Since the problem limits ages to be between 1 and 120, we can iterate over each possible age for both x and y (the sender and the receiver of the friend request). For each age pair, we calculate the number of possible friend requests based on the number of people who have those ages.

The solution uses a Counter to tally the number of people at each age which allows efficient lookups. For each pair of ages (i, j), if i can send a request to j according to the rules above, we increase our friend request count by n1 * n2 where n1 is the number of people with age i and n2 is the number of people with age j. We need to account for the fact that people cannot friend request themselves, so if i equals j, we subtract the number of people who would have otherwise friend-requested themselves (which is n2).

This approach uses two nested loops to check all possible age pairs and applies the given conditions to calculate the number of friend requests.

Learn more about Two Pointers, Binary Search and Sorting patterns.

Solution Approach

The solution provided proceeds through a process that we can break down step by step:

  1. Import the Counter Class: The Counter class from the collections module is used, which provides a way to count the number of occurrences of each unique element in an iterable. In this case, it's used to keep track of how many people are of each age.

  2. Initialize the Answer: A variable ans is initialized to 0. This variable keeps a running total of all valid friend requests.

  3. Double Loop Through Each Age: Two nested loops iterate over all possible ages from 1 to 120. The first loop uses i to represent the age of the person sending the request (person x), and the second loop uses j to represent the age of the potential recipient (person y).

  4. Getting Count of Each Age Group: Using the Counter created, we retrieve n1, the count of people with age i and n2, the count of people with age j.

  5. Apply the Conditions: Within the nested loop, for each (i, j) pair, the code checks whether the three conditions mentioned in the problem statement are not met. If all three conditions are false, it means that a person with age i can send a friend request to the person with age j.

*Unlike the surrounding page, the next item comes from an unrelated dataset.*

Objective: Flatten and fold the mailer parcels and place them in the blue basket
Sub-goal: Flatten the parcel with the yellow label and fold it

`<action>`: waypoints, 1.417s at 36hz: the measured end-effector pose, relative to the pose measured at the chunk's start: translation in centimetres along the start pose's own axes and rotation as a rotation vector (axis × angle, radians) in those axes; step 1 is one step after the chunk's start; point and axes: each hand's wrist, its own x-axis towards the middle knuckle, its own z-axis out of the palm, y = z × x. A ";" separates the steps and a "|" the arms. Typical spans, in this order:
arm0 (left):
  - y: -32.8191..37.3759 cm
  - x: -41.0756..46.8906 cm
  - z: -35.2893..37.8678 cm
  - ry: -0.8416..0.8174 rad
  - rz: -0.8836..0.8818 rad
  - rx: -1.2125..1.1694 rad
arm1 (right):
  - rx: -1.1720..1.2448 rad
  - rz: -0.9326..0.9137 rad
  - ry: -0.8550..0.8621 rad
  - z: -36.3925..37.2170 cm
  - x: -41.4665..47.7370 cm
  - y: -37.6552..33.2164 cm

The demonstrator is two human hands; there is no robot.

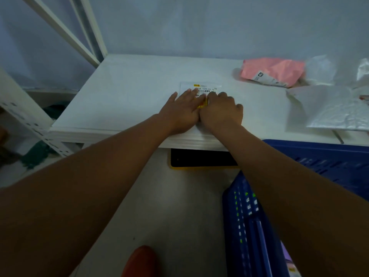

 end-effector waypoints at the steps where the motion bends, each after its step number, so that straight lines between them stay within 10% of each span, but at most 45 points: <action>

  6. Update the Answer: If the conditions are satisfied (meaning that i can send a friend request to j), the number of friend requests is updated by adding n1 * n2 to the total. This accounts for all possible friend requests that can be made by n1 people of age i to n2 people of age j.

  7. Self-request Adjustment: Since no one can send a friend request to themselves, if i equals j, the code subtracts the number of self requests, which is n2. This is because when the ages are equal, each person has been counted as sending a request to themselves once, which is not allowed.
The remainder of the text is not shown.